#### EXERCISE INSTRUCTIONS:
In the records, find each line where "hanging" occurs, and copy it.
Start of LISTED RECORDS
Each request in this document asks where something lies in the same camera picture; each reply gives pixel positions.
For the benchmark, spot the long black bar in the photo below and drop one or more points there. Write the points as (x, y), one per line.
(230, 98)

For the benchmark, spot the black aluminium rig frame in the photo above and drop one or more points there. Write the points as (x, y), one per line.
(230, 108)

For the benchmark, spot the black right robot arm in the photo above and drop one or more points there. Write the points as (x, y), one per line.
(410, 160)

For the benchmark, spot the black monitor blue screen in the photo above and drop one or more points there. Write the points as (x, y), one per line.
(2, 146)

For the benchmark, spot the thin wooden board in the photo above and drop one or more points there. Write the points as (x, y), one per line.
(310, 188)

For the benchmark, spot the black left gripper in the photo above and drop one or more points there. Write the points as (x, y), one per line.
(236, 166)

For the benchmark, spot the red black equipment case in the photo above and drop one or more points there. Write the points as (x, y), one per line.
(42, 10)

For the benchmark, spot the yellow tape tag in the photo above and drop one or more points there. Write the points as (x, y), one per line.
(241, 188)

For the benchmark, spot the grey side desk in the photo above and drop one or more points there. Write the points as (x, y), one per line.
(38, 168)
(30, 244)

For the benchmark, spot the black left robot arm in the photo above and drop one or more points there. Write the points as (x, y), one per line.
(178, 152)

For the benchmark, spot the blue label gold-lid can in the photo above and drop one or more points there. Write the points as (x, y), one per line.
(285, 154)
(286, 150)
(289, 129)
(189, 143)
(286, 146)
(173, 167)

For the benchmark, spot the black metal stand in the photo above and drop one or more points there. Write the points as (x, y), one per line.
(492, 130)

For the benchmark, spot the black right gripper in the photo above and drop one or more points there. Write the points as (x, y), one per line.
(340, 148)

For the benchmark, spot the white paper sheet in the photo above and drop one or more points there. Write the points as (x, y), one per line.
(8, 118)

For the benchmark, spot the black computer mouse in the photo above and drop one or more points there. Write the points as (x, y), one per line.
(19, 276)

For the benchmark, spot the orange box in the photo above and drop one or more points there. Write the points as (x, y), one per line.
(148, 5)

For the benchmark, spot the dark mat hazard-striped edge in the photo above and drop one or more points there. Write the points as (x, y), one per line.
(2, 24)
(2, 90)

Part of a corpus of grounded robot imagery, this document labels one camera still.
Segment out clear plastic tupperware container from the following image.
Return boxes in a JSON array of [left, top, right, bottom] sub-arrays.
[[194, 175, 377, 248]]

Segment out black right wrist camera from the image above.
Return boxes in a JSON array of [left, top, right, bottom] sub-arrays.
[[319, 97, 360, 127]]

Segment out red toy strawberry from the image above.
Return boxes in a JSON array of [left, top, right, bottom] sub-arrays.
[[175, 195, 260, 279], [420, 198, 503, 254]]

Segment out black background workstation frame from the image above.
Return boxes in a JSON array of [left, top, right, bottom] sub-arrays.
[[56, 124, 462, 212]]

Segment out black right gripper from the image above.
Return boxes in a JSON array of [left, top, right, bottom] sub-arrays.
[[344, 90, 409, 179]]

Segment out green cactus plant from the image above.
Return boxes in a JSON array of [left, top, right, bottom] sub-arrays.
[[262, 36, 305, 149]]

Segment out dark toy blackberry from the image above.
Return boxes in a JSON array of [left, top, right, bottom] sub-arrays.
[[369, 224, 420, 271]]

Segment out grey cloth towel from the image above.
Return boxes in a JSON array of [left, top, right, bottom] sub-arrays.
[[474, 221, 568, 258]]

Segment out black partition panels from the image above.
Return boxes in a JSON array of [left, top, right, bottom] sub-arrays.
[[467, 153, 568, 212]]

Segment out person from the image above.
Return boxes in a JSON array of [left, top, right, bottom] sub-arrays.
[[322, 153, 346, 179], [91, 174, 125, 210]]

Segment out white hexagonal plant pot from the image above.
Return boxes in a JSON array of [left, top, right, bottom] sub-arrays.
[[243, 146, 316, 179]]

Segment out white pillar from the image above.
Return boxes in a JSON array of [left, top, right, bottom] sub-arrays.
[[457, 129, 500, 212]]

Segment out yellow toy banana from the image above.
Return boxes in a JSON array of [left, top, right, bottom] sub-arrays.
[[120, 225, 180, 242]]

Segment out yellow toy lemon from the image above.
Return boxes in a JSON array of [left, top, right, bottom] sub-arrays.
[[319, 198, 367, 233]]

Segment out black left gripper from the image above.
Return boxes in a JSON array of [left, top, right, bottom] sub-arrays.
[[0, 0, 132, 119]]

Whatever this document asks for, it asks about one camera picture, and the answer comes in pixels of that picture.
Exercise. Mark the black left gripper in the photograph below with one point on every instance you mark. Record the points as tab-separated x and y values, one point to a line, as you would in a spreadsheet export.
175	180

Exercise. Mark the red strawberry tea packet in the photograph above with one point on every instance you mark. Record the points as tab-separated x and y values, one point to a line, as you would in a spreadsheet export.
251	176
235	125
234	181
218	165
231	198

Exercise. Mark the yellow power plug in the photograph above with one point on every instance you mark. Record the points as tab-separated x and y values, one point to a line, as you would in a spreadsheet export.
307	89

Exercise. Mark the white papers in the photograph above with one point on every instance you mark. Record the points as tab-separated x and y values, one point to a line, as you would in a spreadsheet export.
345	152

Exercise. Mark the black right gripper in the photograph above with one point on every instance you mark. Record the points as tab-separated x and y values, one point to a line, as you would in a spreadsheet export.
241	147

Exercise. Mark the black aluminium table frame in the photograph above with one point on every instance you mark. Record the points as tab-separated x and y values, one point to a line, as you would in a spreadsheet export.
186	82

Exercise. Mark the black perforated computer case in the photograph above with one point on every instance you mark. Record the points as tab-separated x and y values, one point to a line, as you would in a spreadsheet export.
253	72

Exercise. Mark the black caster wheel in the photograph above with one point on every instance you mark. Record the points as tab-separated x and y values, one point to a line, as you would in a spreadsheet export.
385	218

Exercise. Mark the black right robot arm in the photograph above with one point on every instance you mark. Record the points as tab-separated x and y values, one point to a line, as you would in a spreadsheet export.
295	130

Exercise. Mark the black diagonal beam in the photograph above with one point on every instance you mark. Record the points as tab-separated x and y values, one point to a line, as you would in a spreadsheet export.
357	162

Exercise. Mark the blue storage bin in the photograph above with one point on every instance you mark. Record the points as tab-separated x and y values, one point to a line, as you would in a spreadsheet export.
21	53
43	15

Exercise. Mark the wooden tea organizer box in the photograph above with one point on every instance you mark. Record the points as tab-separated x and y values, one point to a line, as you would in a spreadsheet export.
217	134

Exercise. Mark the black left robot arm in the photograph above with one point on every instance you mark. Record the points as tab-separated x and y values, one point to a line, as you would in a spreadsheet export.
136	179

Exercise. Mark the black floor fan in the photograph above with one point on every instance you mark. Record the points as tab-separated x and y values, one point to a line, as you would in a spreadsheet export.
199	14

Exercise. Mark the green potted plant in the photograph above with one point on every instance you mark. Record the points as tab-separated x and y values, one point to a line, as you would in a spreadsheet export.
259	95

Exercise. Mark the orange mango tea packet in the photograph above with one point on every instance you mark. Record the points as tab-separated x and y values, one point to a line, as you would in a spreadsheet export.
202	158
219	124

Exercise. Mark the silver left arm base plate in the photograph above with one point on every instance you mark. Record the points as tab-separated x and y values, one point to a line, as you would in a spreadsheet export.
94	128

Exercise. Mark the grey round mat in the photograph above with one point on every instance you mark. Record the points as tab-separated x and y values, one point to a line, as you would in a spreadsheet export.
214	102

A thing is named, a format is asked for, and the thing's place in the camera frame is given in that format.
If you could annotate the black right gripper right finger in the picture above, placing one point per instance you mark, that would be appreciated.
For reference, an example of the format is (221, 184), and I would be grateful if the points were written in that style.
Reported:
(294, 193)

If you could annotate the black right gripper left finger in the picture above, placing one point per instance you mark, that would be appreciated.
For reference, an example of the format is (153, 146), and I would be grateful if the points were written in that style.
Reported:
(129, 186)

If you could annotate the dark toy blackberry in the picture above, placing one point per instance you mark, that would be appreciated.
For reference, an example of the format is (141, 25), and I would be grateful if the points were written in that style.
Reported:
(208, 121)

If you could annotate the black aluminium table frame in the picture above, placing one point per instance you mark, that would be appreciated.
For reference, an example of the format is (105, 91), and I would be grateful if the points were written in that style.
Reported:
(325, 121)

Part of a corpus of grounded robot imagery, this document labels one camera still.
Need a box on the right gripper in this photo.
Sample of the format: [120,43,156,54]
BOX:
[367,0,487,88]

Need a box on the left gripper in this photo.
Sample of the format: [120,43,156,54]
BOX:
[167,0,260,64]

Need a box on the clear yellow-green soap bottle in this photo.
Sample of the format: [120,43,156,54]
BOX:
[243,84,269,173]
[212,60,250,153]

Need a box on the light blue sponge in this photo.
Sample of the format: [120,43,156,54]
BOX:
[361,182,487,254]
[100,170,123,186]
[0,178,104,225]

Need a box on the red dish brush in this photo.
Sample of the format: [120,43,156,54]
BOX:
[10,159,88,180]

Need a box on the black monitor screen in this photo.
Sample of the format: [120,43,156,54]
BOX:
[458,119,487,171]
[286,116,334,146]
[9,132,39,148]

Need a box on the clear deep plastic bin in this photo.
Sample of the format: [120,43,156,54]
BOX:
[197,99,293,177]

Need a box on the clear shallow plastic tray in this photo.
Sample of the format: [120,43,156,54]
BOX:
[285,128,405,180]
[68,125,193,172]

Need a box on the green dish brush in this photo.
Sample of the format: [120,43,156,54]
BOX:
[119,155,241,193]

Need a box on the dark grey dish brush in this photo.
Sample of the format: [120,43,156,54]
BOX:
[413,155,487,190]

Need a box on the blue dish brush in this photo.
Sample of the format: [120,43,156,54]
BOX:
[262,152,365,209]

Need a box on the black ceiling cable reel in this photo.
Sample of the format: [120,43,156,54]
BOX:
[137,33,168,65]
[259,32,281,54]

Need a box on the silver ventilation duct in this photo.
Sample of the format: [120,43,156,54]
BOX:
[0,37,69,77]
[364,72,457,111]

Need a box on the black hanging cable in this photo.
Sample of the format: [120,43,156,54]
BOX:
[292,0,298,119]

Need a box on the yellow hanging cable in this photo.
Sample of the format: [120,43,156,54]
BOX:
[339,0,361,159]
End of LISTED RECORDS
#### YOUR SOLUTION:
Need a box on the black hanging cable in this photo.
Need a box on the yellow hanging cable in this photo.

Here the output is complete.